**Exercise details:** Your answer should be the exact lines of the data below from the one containing "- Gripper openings" through the one containing "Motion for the"; please include nothing else.
━━━━━ Input data
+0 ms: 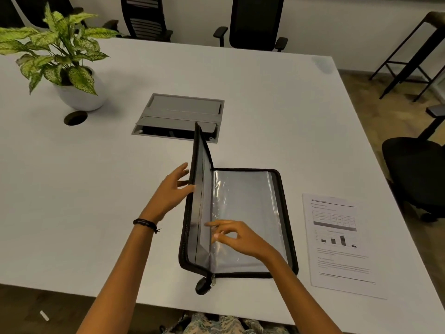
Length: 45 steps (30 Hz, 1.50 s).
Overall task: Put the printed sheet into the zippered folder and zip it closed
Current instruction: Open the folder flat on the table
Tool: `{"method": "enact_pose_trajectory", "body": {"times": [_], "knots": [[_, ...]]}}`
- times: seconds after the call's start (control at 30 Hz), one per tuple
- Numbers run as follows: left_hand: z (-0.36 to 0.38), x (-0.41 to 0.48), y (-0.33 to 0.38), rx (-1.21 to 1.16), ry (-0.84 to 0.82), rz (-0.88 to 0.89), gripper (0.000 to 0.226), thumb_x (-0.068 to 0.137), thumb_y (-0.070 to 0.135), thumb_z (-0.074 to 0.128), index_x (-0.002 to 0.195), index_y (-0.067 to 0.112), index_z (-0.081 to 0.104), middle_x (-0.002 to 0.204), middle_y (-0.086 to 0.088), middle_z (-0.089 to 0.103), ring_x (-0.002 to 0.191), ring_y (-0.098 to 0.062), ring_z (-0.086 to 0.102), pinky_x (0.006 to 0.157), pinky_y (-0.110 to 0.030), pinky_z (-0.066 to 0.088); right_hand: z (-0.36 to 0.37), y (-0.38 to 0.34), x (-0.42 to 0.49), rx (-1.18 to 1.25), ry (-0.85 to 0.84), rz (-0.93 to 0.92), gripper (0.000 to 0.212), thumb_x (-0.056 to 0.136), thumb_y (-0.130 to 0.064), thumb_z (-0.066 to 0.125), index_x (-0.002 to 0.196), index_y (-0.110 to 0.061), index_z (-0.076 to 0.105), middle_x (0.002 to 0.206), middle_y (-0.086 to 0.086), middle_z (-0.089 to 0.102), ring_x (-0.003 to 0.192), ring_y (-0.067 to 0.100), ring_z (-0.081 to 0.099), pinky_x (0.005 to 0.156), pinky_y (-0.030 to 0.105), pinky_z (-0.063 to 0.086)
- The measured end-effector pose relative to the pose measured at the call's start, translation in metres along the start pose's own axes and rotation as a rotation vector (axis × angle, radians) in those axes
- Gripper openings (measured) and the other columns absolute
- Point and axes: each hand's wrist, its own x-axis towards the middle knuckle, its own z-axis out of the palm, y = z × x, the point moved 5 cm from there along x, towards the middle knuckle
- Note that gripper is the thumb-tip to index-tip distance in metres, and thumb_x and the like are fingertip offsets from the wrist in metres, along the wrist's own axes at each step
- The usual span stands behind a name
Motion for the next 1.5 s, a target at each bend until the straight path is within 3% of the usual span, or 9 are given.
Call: {"method": "enact_pose_trajectory", "body": {"times": [0.07,0.13,0.2,0.3,0.47,0.8,1.1,1.3,1.5], "knots": [[-0.006,-0.001,-0.008,0.022,0.015,0.022,0.057,0.093,0.010,0.054,0.144,0.023,0.033,0.143,-0.003,0.045,0.097,0.005,0.057,0.073,-0.004,0.047,-0.021,0.027,-0.005,0.032,0.208,0.087,0.013,0.090,-0.019,0.056,0.093,-0.016,0.068,0.124,-0.008,0.059,0.110,0.006,0.056,0.098,0.025,0.047],[-0.017,-0.003,-0.016,0.031,0.074,0.025,0.055,0.092,0.007,0.054,0.142,0.023,0.037,0.135,-0.001,0.050,0.084,0.011,0.056,0.059,0.001,0.047,-0.047,0.063,-0.021,0.128,0.516,0.241,0.015,0.090,-0.010,0.054,0.101,-0.010,0.065,0.121,0.003,0.060,0.105,0.012,0.057,0.097,0.033,0.048],[-0.029,-0.006,-0.023,0.045,0.126,-0.006,0.054,0.092,0.009,0.055,0.142,0.022,0.038,0.137,-0.002,0.050,0.088,0.005,0.056,0.074,-0.006,0.048,-0.069,0.099,-0.044,0.119,0.757,0.401,0.023,0.089,-0.001,0.052,0.111,-0.003,0.059,0.123,0.016,0.057,0.111,0.025,0.055,0.097,0.037,0.046],[-0.045,-0.008,-0.036,0.087,0.170,-0.067,0.053,0.093,0.010,0.055,0.142,0.020,0.038,0.141,-0.009,0.048,0.103,-0.014,0.054,0.089,-0.031,0.046,-0.086,0.138,-0.071,-0.025,0.882,0.638,0.039,0.087,0.001,0.054,0.125,0.001,0.047,0.129,0.026,0.049,0.117,0.038,0.048,0.101,0.047,0.044],[-0.065,-0.010,-0.064,0.235,0.214,-0.168,0.053,0.094,0.011,0.054,0.144,0.014,0.035,0.142,-0.016,0.047,0.121,-0.037,0.054,0.102,-0.052,0.045,-0.091,0.161,-0.088,-0.091,0.885,0.810,0.054,0.087,-0.004,0.055,0.136,-0.001,0.033,0.136,0.027,0.041,0.124,0.041,0.042,0.102,0.050,0.039],[-0.082,-0.011,-0.101,0.246,0.290,-0.153,0.049,0.094,0.000,0.050,0.141,0.010,0.040,0.140,-0.016,0.051,0.119,-0.038,0.055,0.107,-0.049,0.041,-0.086,0.165,-0.086,-0.135,0.868,0.833,0.044,0.086,0.003,0.052,0.129,0.002,0.042,0.127,0.027,0.050,0.113,0.042,0.051,0.096,0.048,0.047],[-0.083,0.001,-0.139,0.271,0.345,-0.217,0.048,0.094,-0.003,0.046,0.140,0.010,0.041,0.142,-0.018,0.048,0.131,-0.039,0.044,0.113,-0.049,0.032,-0.079,0.172,-0.103,-0.200,0.815,0.841,0.034,0.083,0.007,0.053,0.117,0.003,0.047,0.116,0.026,0.053,0.102,0.037,0.056,0.085,0.040,0.050],[-0.070,-0.002,-0.176,0.273,0.315,-0.337,0.052,0.096,-0.004,0.038,0.145,0.009,0.030,0.145,-0.023,0.041,0.132,-0.044,0.039,0.114,-0.051,0.029,-0.076,0.170,-0.110,-0.309,0.807,0.823,0.025,0.084,0.006,0.053,0.109,0.005,0.050,0.109,0.024,0.056,0.095,0.034,0.057,0.081,0.037,0.050],[-0.052,-0.002,-0.213,0.272,0.247,-0.390,0.059,0.095,-0.006,0.039,0.148,-0.001,0.013,0.155,-0.022,0.020,0.143,-0.037,0.022,0.121,-0.044,0.016,-0.078,0.172,-0.116,-0.351,0.777,0.798,0.025,0.086,0.006,0.050,0.111,0.004,0.051,0.111,0.023,0.056,0.099,0.033,0.057,0.085,0.036,0.050]]}}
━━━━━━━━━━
**Response for this exercise:**
- Gripper openings (measured) and the other columns absolute
- Point and axes: each hand's wrist, its own x-axis towards the middle knuckle, its own z-axis out of the palm, y = z × x, the point moved 5 cm from there along x, towards the middle knuckle
- Note that gripper is the thumb-tip to index-tip distance in metres, and thumb_x and the like are fingertip offsets from the wrist in metres, along the wrist's own axes at each step
- The usual span stands behind a name
Motion for the next 1.5 s, a target at each bend until the straight path is within 3% of the usual span, or 9 are given.

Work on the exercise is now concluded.